I wonder why they don't replace the Kennedy 50 cent piece (still in circulation, just not commonly encountered) with a dollar coin that size, and the $1.00 Washington bill with the $2.00 Jefferson bill.  Current cash registers would have compartments for those.  Churches and other charity collections where people put in a dollar bill may see their collections nearly double.

In time to come, I'd say that as a practical matter, all prices will be rounded up to the nearest five cents, as trying to figure up whether to round up or down, time and time again, is probably asking a bit much of cashiers.  Probably in actual practice, all prices would end in either .05 or .00 (but what, then, of the .99 and similar prices so beloved by retailers?), and the only rounding that would take place, would be on the total line of a receipt (and even that would be the result of sales taxes that presumably wouldn't be rounded, e.g., tax on a 50-cent item at 8% would be four cents).
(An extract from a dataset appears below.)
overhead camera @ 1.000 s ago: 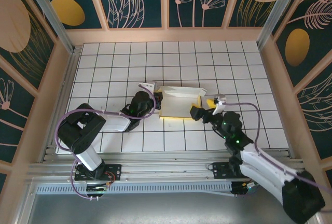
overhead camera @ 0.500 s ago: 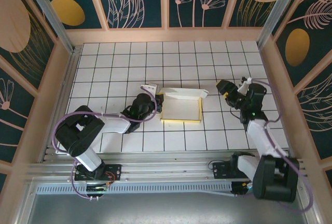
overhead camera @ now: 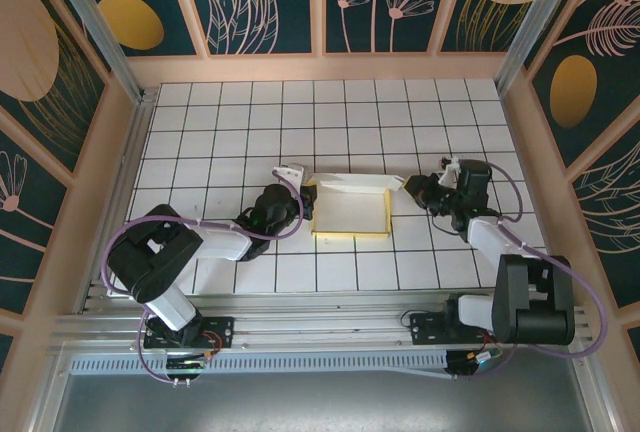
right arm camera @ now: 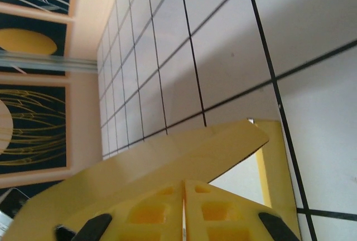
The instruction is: Fold the paper box
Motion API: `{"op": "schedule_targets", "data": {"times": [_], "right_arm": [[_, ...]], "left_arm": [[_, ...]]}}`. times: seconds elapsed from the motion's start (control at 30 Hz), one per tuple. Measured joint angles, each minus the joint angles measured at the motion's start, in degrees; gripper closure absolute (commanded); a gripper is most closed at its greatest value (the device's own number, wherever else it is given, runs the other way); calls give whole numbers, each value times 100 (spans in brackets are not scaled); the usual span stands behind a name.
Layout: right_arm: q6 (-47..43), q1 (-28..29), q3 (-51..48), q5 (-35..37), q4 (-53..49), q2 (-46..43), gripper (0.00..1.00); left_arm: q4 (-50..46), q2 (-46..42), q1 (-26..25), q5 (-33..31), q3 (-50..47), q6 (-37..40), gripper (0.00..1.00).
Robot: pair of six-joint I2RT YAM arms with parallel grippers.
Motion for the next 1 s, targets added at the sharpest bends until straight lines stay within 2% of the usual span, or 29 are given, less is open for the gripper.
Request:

The Washington one-dollar bill is so iconic that Americans would probably have a very, very difficult time turning loose of it, in favor of a coin.  Even when silver dollars existed, they were not common, probably about like 50-cent pieces today, they existed, but weren't used all that much.  (Ditto two-dollar bills.  Once I had a two-dollar bill and tried to spend it at a store, and the cashier wouldn't take it.  She didn't know such a thing existed and thought it was fake.)

They make the two-dollar coin (the "toonie") work in Canada, but that said, I have to wonder if a populace, already weighted down with dollar coins, would appreciate being saddled with another fairly heavy coin on top of that.  So a two-dollar bill might be the way to go.

Re: Concern about getting rid of the U.S. penny
« Reply #9 on: December 31, 2025, 08:41:47 AM »
I asked AI about removal of the penny and how it would work with sales tax. (It also said 45 states have sales tax).

Then I asked this:


Does the inconvenience when using cash, drive people towards using credit cards?


Quote
"Yes, absolutely. The inconvenience of cash handling, especially in a penny-less system, is a significant factor that drives consumer behavior toward digital payments like credit and debit cards."

"So, while the direct inconvenience of rounding might seem minor, it acts as one more straw on the camel’s back, reinforcing the overall trend toward a cashless society. It makes the digital option seem more modern, efficient, and precise."